OPEC Predicts Supply Freeze

LONDON -- OPEC Secretary-General Ali Rodriguez said the oil cartel plans to maintain stringent oil production curbs for the rest of this year as it tries to lift world prices by at least 10 percent from current levels.

The global recession was still restricting demand growth for oil, but Rodriguez said OPEC and other exporters had managed to prevent a price collapse by cooperating over supply cuts. Previously OPEC had hoped to lift crude oil output in the third or fourth quarters to meet a recovery in demand fueled by economic growth, according to Reuters.

Rodriguez said the cartel would stick to current quotas until July regardless of whether or not rival oil power Russia agreed to prolong its own curbs, now just valid until the end of March.

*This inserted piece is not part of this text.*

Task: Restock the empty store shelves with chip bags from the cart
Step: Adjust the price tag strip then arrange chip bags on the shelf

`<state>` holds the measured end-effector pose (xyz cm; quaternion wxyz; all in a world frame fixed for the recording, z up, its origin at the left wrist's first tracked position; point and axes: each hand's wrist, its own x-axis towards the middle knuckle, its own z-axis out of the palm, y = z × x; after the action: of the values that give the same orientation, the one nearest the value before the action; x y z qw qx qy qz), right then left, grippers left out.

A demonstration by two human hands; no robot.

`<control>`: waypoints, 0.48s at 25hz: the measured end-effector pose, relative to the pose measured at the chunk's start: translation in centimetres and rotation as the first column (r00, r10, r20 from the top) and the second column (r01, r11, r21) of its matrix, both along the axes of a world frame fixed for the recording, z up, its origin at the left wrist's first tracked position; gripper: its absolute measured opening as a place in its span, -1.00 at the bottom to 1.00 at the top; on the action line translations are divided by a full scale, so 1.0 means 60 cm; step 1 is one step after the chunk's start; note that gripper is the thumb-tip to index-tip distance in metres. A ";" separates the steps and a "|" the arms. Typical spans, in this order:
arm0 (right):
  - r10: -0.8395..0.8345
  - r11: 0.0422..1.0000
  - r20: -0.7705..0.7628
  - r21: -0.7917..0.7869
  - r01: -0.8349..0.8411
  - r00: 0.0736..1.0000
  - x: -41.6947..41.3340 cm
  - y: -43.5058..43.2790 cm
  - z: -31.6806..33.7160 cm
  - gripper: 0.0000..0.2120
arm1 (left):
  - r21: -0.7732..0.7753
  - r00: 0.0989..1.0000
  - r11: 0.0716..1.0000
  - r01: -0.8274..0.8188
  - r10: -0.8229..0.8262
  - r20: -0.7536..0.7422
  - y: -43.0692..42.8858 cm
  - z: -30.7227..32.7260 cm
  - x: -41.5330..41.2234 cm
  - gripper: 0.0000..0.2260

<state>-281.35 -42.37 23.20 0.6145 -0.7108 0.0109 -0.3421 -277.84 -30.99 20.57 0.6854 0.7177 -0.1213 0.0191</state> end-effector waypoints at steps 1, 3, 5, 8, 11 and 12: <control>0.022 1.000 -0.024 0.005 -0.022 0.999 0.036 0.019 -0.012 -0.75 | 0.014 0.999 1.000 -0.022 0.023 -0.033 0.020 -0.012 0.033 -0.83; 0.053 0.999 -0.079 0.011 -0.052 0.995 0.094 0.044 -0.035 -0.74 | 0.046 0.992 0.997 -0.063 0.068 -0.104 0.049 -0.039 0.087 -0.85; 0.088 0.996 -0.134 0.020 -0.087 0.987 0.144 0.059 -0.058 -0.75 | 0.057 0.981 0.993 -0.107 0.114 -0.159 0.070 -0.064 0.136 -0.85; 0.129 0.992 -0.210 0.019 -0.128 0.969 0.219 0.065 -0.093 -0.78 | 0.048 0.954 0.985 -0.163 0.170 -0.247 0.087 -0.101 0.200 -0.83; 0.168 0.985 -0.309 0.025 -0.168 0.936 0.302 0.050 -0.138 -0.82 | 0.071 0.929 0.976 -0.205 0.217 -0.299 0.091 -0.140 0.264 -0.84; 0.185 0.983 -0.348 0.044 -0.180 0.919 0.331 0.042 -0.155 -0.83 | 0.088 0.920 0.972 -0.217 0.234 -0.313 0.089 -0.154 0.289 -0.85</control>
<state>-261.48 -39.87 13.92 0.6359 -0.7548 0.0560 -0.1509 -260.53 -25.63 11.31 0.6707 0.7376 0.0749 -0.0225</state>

Crude prices crashed through the bottom of OPEC's $22-$28 target range in September last year, ending a two-year price boom, when the attacks on the United States exacerbated the economic slowdown. Cheaper oil prices are helping world economies recover from recession, but have put a squeeze on OPEC member country budgets, triggering a currency devaluation in Latin American producer Venezuela.

OPEC, which controls more than half world exports, made its fourth cut in a year in January bringing total curbs to five million barrels a day, or 19 percent. Rodriguez said he expected prices to return to the cartel's target range of $22 to $28 per barrel in the second half of the year, probably in the fourth quarter.